-- Work instruction --
An exact reproduction of all the data is needed, with no images in it.

Segment Start: Entries supplied

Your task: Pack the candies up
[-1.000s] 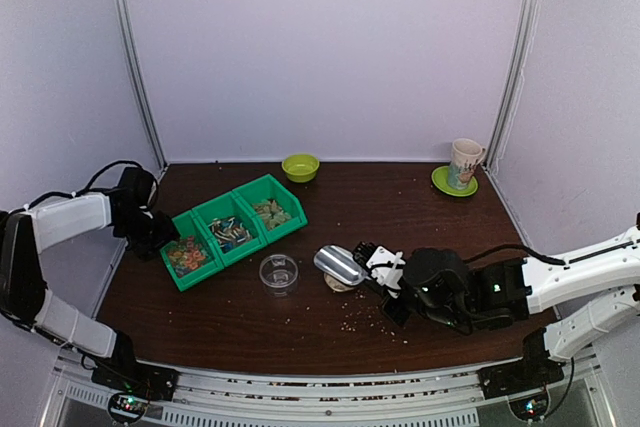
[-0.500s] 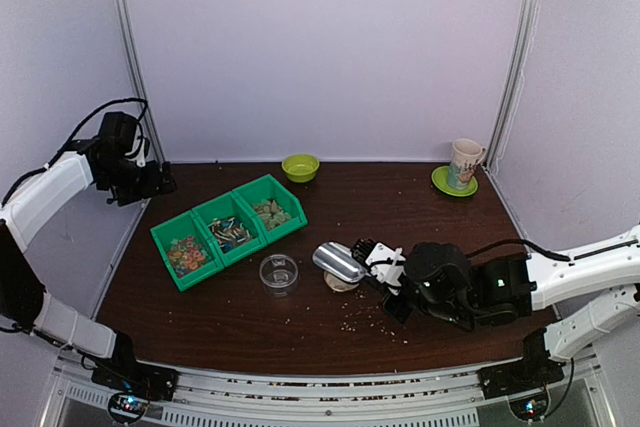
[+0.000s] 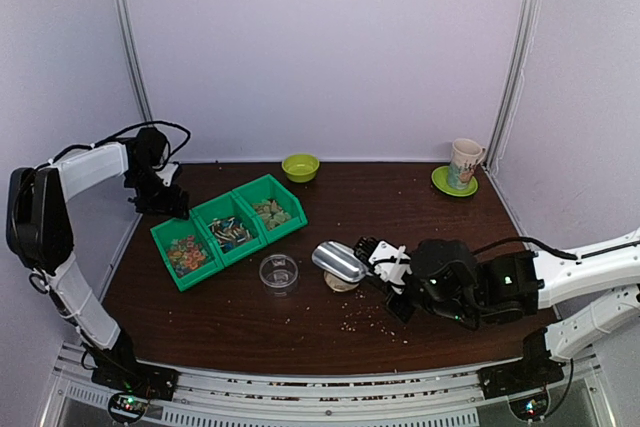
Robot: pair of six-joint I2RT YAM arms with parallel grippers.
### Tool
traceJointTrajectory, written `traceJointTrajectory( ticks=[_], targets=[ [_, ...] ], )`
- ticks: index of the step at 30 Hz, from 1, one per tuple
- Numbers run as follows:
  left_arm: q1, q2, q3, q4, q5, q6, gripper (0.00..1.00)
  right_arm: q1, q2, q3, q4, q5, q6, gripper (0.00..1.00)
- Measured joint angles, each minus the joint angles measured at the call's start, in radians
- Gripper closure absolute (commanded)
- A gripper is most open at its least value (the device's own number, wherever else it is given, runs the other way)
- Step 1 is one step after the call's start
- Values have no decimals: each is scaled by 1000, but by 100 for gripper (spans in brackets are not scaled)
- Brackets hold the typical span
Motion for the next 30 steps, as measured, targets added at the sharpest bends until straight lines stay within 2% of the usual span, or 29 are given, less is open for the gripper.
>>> traceJointTrajectory(
  ticks=[6, 10, 14, 17, 30],
  targets=[
    [0, 89, 10, 0, -6, 46, 25, 3, -12, 0, -1, -3, 0, 100],
    [0, 135, 34, 7, -19, 62, 35, 3, -12, 0, -3, -5, 0, 100],
    [1, 179, 48, 16, -23, 75, 41, 3, -12, 0, -4, -12, 0, 100],
    [1, 193, 49, 21, -23, 77, 50, 3, -12, 0, -7, -15, 0, 100],
    [-19, 220, 47, 17, -4, 77, 51, 4, -15, -5, -7, -18, -4, 100]
  ],
)
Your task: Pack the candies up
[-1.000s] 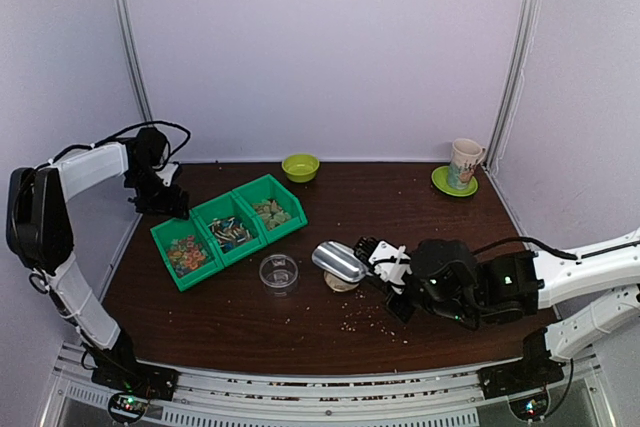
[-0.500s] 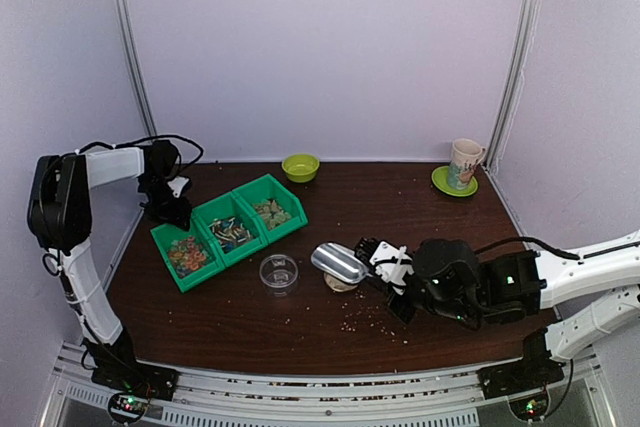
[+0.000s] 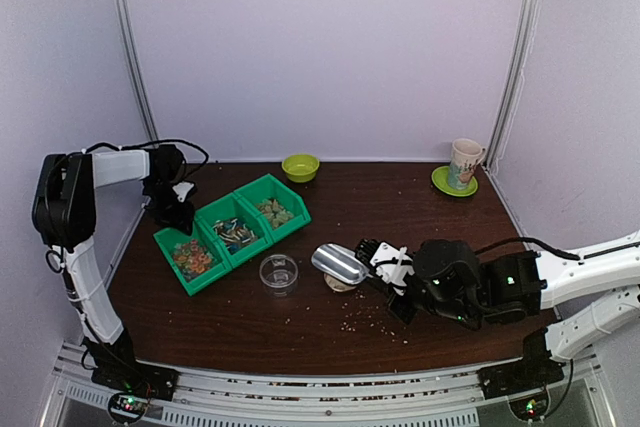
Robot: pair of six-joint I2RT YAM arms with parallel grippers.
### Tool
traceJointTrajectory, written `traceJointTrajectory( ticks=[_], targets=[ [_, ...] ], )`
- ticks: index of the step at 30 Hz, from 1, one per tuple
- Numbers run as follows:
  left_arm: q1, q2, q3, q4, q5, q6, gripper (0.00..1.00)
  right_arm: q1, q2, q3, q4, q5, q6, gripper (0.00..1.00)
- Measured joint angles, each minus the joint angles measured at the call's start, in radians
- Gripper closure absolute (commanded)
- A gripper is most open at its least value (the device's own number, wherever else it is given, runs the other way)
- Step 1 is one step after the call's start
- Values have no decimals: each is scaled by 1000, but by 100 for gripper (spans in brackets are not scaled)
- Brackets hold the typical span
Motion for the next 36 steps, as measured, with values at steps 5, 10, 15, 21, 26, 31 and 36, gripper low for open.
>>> traceJointTrajectory(
  ticks=[5, 10, 15, 21, 26, 31, 36],
  targets=[
    [-2, 39, 0, -8, 29, 5, 52, 0, 0, 0, 0, 0, 0, 100],
    [-5, 74, 3, -24, 56, 13, 60, 0, 0, -2, 0, -2, 1, 100],
    [-13, 74, 5, -31, 76, 29, 67, 0, 0, -6, 1, -5, 4, 100],
    [-14, 73, 5, -31, 101, 24, 58, 0, 0, -13, 0, -6, 4, 100],
    [-14, 67, 3, -29, 127, 16, 59, 0, 0, -15, 0, -5, 5, 100],
    [-14, 62, 3, -23, 127, 13, 68, 0, 0, -15, 0, -6, 8, 100],
    [-14, 62, 3, -22, 127, 24, 77, 0, 0, -15, 0, -7, 8, 100]
  ],
)
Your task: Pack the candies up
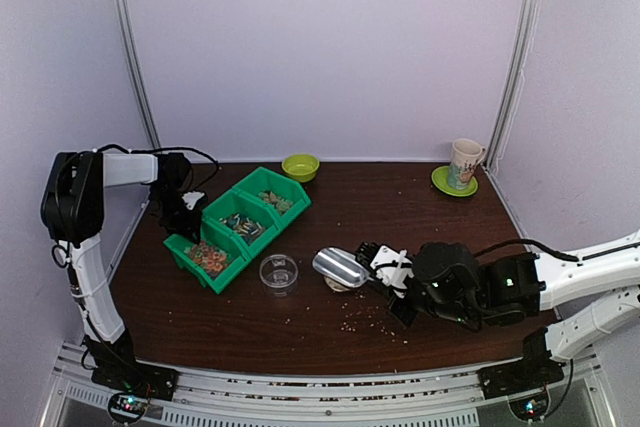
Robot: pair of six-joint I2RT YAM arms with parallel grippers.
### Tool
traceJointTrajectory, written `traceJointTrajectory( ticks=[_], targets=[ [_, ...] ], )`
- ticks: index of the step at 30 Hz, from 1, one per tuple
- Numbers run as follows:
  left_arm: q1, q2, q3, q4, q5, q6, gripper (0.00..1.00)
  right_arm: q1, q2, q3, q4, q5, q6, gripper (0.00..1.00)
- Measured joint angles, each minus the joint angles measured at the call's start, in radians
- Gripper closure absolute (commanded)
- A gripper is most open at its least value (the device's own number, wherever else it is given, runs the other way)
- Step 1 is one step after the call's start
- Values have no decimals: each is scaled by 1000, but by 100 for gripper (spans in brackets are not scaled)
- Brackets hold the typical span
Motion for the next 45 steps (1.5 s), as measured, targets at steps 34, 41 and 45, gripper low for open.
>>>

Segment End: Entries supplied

-- Solution to this task --
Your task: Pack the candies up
[-1.000s] 
[-0.500s] 
[+0.000s] 
Robot: pair of six-joint I2RT YAM arms with parallel grippers.
### Tool
traceJointTrajectory, written `traceJointTrajectory( ticks=[_], targets=[ [_, ...] ], )`
- ticks: index of the step at 30 Hz, from 1, one per tuple
- Numbers run as follows:
  left_arm: q1, q2, q3, q4, q5, q6, gripper (0.00..1.00)
  right_arm: q1, q2, q3, q4, q5, q6, gripper (0.00..1.00)
- Measured joint angles, each minus the joint angles measured at the call's start, in radians
- Gripper closure absolute (commanded)
- A gripper is most open at its least value (the device's own number, wherever else it is given, runs the other way)
- Step 1 is one step after the call's start
- Values have no decimals: each is scaled by 1000, but by 100 for gripper (spans in brackets are not scaled)
- Brackets hold the typical span
Motion for the next 30 steps, as measured, targets added at the sharpest bends until straight lines stay within 2% of the usual span, or 29 are given, less is open for the gripper.
>>> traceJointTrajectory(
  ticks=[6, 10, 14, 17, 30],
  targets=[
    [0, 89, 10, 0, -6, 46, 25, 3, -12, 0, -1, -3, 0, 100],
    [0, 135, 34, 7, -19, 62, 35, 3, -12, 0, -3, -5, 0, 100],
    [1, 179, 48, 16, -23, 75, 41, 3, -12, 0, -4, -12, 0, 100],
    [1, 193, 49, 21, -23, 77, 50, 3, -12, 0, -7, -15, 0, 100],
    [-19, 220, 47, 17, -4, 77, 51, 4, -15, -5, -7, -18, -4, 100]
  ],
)
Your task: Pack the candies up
[-1.000s] 
[-0.500s] 
[+0.000s] 
Robot: pair of six-joint I2RT YAM arms with parallel grippers.
### Tool
traceJointTrajectory, written `traceJointTrajectory( ticks=[_], targets=[ [_, ...] ], )`
- ticks: index of the step at 30 Hz, from 1, one per tuple
- Numbers run as follows:
  left_arm: q1, q2, q3, q4, q5, q6, gripper (0.00..1.00)
  right_arm: q1, q2, q3, q4, q5, q6, gripper (0.00..1.00)
- Measured joint angles, each minus the joint angles measured at the call's start, in radians
- Gripper closure absolute (commanded)
- A gripper is most open at its least value (the device's own number, wherever else it is given, runs the other way)
- Step 1 is one step after the call's start
- Values have no decimals: each is scaled by 1000, but by 100 for gripper (spans in brackets are not scaled)
- Brackets hold the typical span
Motion for the next 36 steps, as measured, with values at steps 5, 10, 15, 21, 26, 31 and 36, gripper low for open.
>>> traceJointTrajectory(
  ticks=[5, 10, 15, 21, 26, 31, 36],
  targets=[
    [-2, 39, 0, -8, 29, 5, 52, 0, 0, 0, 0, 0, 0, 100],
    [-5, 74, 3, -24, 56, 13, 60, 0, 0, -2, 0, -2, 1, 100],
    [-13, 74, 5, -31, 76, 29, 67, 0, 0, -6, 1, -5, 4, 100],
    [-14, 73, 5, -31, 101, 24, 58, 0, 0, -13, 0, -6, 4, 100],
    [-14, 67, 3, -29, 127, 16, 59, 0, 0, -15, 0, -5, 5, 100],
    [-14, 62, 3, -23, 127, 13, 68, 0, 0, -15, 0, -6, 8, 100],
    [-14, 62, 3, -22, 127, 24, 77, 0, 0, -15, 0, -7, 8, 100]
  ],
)
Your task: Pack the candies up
Robot: pair of six-joint I2RT YAM arms with parallel grippers.
### Tool
traceJointTrajectory, written `traceJointTrajectory( ticks=[_], targets=[ [_, ...] ], )`
- ticks: index of the step at 30 Hz, from 1, one per tuple
- Numbers run as follows:
  left_arm: q1, q2, q3, q4, q5, q6, gripper (0.00..1.00)
  right_arm: q1, q2, q3, q4, q5, q6, gripper (0.00..1.00)
- Measured joint angles, each minus the joint angles measured at the call's start, in radians
- Gripper closure absolute (commanded)
- A gripper is most open at its least value (the device's own number, wherever else it is given, runs the other way)
- Step 1 is one step after the call's start
- Values have no decimals: each is scaled by 1000, but by 100 for gripper (spans in brackets are not scaled)
- Brackets hold the typical span
Motion for the next 45 steps (1.5 s), as measured, targets at steps 34, 41 and 45, gripper low for open.
>>>

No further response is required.